SEPTA police arrested both teens, who were charged as juveniles, and released them by Sunday, said SEPTA spokesman Andrew Busch, who added that the officer who was attacked was not injured. Authorities did not release their names because they were charged as juveniles.

NBC10 reported that several teenagers entered Lazaro's Pizza, in the 1700 block of South Street, later that night. The pizzeria's owner said two of his delivery men were attacked and a pizza was stolen.

Busch disputed a section of Wednesday's news release by the Police Department that said two female teens had been arrested for assaulting two SEPTA officers. The 15-year-old girl was the only suspect charged with assaulting an officer, and only one officer was assaulted, Busch said.

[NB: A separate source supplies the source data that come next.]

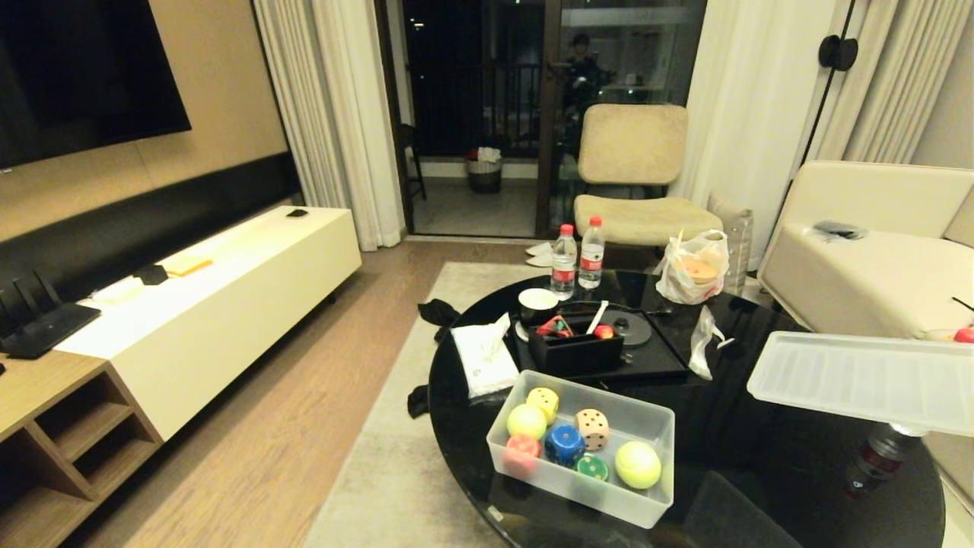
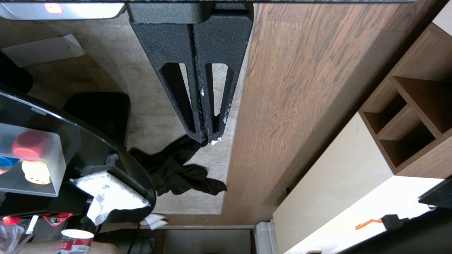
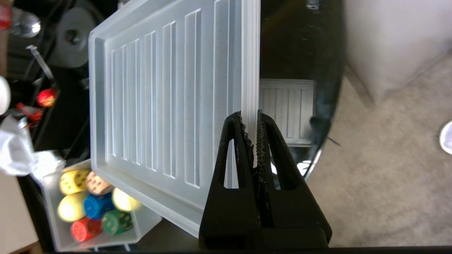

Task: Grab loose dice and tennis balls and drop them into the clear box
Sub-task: Close the lid

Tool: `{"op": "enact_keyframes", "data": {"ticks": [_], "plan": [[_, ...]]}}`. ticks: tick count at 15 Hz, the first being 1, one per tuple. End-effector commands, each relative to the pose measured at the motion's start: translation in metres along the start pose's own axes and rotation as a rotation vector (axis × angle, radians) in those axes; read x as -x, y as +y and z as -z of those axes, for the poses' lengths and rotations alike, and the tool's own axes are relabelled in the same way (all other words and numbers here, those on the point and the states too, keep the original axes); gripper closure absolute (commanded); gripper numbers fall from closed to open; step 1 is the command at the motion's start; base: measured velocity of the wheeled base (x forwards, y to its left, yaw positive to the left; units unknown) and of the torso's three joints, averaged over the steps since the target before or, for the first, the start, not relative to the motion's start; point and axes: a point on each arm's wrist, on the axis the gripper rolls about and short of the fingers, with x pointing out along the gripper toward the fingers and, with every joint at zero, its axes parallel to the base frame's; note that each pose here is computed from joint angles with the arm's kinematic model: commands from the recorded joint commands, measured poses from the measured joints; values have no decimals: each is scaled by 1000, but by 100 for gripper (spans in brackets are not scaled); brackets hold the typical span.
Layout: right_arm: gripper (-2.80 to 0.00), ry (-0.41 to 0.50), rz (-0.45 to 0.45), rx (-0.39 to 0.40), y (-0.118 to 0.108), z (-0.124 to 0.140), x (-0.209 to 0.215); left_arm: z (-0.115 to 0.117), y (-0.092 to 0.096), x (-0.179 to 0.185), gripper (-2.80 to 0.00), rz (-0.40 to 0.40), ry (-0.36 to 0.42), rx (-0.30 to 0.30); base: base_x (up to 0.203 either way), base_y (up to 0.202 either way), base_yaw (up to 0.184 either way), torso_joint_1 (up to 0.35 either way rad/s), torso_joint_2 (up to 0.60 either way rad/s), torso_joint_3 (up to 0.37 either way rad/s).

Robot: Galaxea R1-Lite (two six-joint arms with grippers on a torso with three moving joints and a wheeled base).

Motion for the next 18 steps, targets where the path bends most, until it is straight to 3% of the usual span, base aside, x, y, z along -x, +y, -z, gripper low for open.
{"op": "enact_keyframes", "data": {"ticks": [1, 4, 7, 18], "plan": [[0, -20, -33, 28, 19, -5, 15, 0, 0, 0, 0, 0, 0, 1, 0, 0, 0, 0, 0, 0], [0, 18, -98, 40, 54, -6, 21, 0, 0, 0, 0, 0, 0, 1, 0, 0, 0, 0, 0, 0], [0, 56, -164, 102, 93, 5, 20, 0, 0, 0, 0, 0, 0, 1, 0, 0, 0, 0, 0, 0], [0, 198, -171, 200, 194, 62, -7, 0, 0, 0, 0, 0, 0, 1, 0, 0, 0, 0, 0, 0]]}}
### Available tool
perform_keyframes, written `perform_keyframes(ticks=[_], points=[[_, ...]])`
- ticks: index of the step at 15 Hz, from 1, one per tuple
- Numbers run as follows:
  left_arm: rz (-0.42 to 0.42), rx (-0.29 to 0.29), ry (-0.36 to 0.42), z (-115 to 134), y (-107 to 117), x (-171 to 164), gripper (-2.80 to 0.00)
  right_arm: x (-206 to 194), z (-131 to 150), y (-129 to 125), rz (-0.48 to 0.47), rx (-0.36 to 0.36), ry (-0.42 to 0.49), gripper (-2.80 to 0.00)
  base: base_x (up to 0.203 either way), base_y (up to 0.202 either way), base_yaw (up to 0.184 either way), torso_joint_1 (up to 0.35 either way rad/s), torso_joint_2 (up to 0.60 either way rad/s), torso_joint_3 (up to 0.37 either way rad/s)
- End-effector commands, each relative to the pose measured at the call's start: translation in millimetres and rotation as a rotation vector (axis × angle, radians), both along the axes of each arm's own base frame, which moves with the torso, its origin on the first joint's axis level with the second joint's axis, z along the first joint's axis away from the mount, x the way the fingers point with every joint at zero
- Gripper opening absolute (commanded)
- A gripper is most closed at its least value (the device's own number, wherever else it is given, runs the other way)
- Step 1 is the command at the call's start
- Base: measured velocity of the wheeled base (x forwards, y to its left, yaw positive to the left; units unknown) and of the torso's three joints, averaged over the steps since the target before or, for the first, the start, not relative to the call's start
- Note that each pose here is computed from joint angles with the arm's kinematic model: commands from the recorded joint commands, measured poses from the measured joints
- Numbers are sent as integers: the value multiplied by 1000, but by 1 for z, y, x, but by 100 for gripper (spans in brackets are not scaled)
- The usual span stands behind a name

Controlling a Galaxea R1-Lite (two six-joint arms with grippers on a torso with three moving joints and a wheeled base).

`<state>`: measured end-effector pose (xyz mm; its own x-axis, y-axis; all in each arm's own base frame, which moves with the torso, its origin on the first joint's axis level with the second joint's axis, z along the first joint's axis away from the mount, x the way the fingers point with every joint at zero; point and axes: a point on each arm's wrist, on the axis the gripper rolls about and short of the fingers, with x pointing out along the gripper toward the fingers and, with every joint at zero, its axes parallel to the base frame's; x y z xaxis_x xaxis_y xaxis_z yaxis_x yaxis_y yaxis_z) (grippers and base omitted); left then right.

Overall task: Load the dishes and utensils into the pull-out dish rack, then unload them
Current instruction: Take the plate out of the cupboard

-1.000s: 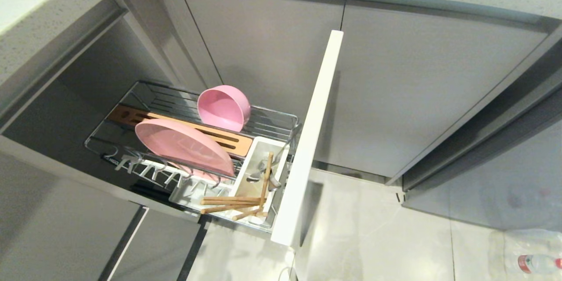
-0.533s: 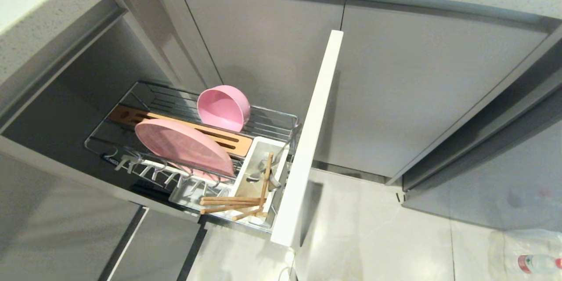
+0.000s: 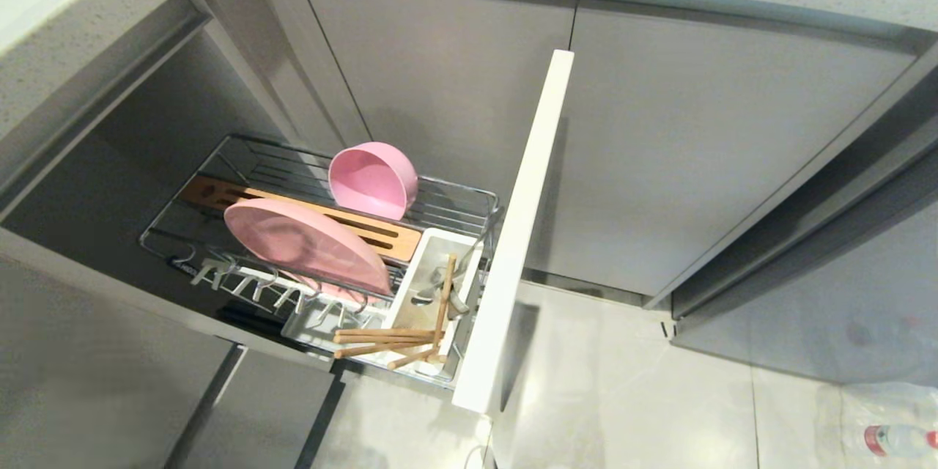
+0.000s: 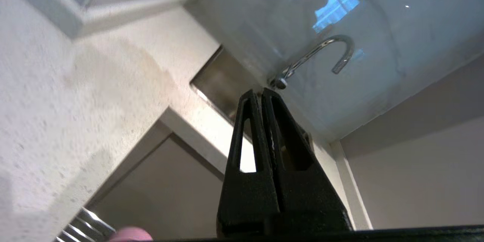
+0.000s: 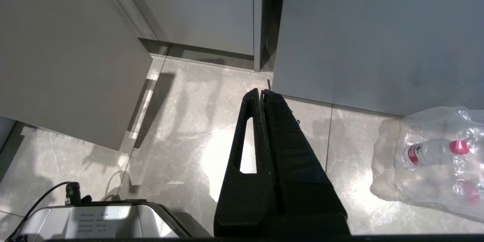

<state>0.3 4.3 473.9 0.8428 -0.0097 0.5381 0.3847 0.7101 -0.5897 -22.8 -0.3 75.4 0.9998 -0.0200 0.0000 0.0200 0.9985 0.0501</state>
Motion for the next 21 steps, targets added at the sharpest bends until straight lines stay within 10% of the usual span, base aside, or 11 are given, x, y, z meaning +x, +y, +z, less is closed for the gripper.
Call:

It was not the first time so-called flash mobs had hit Center City. They have been reported as far back as 2009. Just last March, about 1,000 youths connected through social media converged around City Hall in an activity that Police Commissioner Richard Ross called "idiotic."

"I don't know why you would want to come down to Center City and act that way," Ross said at the time. "Just to be clear, I'm not indicting everyone that came, but nonetheless, enough of these young people came down there and wreaked havoc."

Saturday's gathering was not started by social media, but took place after a large number of teens left the Coda nightclub at 1712 Walnut St. after attending an anti-smoking event, according to First Deputy Managing Director Brian Abernathy.

Criminal defense attorney Lopez Thompson said he believes large gatherings of young people of color sometimes are misidentified as flash mobs and elicit harsh responses from police and business owners.

"I think that the criminal justice system isn't the proper place for a child who might have been downtown and a fight breaks out and they get caught up in it," he said.

Unless juveniles who participate in flash mobs commit violent felonies, they likely will avoid adult criminal prosecution, according to criminal defense lawyers.

That means their cases will be tried in Family Court, which does not have juries, and can be closed to the public at a judge's discretion. Offenses are considered "delinquent acts" rather than crimes, the accused are "adjudicated delinquent" rather than "found guilty," and sentences range from probation to placement in a residential facility for up to four years or until the offender turns 21.

"The impact that any crime has on the city is an important consideration for the District Attorney's Office to consider and for a judge to consider," said defense attorney George Yacoubian. "But what the decision-makers have to consider more than anything is the maturity level of the defendant. Juveniles just don't have the maturity level to make sound decisions. For that reason, the system has to be wary of charging juveniles as adults and exposing them to adult punishments."

Former Common Pleas Judge Benjamin Lerner was faced with just such a decision in 2014 when three teenage girls stood before him having been charged as adults by the District Attorney's Office for randomly attacking female Temple University students near the North Philadelphia campus. Two of the girls, ages 16 and 15, used their fists. The third girl, Zaria Estes, 15, used a brick to bash a student's face, breaking her jaw, and causing extensive damage to her teeth.

Lerner ruled that Estes should be tried as an adult, but moved her co-defendants' cases to Family Court. "As horrible, as disgraceful, as disgusting was the conduct of those other girls, when you pick up a deadly weapon, when you add that element, that's a whole different ballgame in my view than what those other girls were doing," Lerner told Estes, who stood less than five feet tall.

She eventually pleaded guilty to aggravated assault, conspiracy and possession of an instrument of crime, and was sentenced by another judge to 2½ to six years in state prison, followed by four years of probation.